Required action: In the records below, find the line with "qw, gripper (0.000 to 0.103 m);" and the line with "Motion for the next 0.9"; return exactly those lines and every line between them.

(Saved entries)
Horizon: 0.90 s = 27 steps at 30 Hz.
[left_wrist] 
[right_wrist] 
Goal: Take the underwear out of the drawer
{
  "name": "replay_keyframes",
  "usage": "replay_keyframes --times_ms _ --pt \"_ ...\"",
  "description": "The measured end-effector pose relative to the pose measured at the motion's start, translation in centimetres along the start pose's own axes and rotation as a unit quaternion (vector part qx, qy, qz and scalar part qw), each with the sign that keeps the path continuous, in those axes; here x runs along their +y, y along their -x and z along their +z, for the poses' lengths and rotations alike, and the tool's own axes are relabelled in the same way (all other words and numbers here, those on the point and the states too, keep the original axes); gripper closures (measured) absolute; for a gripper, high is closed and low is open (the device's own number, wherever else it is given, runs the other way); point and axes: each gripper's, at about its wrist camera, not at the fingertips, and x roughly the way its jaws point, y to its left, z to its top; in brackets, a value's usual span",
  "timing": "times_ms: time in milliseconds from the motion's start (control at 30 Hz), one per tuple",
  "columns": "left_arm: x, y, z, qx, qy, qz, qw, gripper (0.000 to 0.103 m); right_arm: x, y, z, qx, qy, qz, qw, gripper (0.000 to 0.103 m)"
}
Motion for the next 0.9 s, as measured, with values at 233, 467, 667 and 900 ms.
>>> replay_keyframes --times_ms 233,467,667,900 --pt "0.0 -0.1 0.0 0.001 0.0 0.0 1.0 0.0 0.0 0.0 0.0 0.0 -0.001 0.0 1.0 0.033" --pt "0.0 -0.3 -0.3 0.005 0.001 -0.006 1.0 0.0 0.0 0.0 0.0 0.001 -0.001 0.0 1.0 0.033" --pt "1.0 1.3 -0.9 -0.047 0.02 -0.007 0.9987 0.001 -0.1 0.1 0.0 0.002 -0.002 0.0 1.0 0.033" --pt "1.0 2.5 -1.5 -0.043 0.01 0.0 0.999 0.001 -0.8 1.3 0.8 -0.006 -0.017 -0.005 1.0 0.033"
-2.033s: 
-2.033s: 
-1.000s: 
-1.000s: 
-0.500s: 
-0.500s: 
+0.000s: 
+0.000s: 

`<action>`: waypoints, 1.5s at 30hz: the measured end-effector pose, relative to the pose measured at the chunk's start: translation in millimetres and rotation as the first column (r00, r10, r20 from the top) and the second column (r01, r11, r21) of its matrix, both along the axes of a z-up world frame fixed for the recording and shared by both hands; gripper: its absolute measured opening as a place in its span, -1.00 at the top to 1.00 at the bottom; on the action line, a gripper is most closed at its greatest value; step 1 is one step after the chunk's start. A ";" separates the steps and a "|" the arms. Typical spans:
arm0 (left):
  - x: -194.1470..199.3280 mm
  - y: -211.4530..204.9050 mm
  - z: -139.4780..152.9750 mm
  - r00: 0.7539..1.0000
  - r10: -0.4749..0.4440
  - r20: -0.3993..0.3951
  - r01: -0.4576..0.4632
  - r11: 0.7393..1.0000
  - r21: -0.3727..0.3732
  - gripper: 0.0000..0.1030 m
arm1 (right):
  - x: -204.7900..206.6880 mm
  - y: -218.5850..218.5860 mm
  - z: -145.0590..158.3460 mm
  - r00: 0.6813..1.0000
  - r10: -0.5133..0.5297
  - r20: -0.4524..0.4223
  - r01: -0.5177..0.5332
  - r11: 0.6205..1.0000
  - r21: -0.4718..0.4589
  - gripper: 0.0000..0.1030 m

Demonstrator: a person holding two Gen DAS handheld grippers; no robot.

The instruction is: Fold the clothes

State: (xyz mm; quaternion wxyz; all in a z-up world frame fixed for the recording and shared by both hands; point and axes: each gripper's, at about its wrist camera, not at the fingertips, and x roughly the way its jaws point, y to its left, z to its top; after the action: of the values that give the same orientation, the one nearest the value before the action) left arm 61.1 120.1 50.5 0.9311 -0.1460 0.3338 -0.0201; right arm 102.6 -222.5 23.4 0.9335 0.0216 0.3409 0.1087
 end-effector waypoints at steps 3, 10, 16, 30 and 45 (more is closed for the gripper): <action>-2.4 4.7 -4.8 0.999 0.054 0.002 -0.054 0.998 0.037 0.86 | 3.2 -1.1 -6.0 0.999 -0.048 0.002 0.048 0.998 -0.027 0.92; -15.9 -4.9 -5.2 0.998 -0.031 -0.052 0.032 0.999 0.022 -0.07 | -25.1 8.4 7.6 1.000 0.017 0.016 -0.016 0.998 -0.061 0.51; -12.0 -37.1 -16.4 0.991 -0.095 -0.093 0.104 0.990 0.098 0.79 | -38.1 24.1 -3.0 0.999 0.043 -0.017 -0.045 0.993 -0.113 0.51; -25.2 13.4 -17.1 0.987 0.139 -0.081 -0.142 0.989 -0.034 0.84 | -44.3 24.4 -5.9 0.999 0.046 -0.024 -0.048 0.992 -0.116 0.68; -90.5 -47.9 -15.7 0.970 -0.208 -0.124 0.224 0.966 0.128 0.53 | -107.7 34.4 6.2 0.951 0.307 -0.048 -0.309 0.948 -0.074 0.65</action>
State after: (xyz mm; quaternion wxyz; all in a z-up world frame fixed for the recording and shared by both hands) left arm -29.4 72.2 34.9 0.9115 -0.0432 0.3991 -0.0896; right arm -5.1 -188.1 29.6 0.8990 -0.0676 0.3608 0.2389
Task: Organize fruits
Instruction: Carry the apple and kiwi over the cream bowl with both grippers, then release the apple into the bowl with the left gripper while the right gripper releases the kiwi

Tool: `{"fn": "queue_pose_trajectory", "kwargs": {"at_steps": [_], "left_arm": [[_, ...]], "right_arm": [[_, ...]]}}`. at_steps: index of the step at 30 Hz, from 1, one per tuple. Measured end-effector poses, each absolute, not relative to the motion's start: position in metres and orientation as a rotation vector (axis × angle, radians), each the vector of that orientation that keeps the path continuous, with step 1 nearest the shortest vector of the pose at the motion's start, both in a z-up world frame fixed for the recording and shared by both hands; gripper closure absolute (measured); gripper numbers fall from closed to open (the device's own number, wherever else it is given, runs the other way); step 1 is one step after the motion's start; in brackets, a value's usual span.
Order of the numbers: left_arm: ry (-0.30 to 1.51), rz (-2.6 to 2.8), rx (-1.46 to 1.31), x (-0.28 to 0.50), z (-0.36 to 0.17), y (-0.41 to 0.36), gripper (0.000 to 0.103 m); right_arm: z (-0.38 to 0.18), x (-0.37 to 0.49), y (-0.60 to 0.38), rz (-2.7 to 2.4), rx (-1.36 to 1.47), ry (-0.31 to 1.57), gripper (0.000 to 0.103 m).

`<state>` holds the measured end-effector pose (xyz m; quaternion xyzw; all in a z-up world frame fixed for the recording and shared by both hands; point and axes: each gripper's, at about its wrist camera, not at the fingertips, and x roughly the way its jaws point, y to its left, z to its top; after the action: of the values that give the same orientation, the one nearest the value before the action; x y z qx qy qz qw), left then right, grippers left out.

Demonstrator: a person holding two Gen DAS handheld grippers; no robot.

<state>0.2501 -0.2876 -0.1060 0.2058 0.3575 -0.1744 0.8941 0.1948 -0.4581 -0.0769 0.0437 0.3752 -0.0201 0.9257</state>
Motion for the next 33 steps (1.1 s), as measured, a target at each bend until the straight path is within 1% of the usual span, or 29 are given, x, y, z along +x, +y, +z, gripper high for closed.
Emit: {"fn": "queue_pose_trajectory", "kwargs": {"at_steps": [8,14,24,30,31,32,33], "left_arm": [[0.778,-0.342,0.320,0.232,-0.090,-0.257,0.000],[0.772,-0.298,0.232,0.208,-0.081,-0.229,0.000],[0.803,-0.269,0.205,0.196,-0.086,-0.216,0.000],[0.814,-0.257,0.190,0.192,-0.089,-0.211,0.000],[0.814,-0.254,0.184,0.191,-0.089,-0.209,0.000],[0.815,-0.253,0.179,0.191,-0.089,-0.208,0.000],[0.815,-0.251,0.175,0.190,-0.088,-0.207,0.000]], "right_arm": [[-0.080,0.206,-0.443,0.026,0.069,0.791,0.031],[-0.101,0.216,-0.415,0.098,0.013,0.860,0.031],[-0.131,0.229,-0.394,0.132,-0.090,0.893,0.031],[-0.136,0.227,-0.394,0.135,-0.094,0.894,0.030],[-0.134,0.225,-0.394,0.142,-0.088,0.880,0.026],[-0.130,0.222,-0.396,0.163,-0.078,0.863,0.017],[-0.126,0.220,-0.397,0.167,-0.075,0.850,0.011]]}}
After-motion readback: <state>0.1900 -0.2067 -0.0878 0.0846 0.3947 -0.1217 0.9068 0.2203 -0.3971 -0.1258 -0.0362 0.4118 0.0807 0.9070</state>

Exercise response:
  "columns": "left_arm: x, y, z, qx, qy, qz, qw, gripper (0.000 to 0.103 m); right_arm: x, y, z, qx, qy, qz, qw, gripper (0.000 to 0.103 m)"
}
Motion for the next 0.9 s, as measured, with values at 233, 467, 667 and 900 ms.

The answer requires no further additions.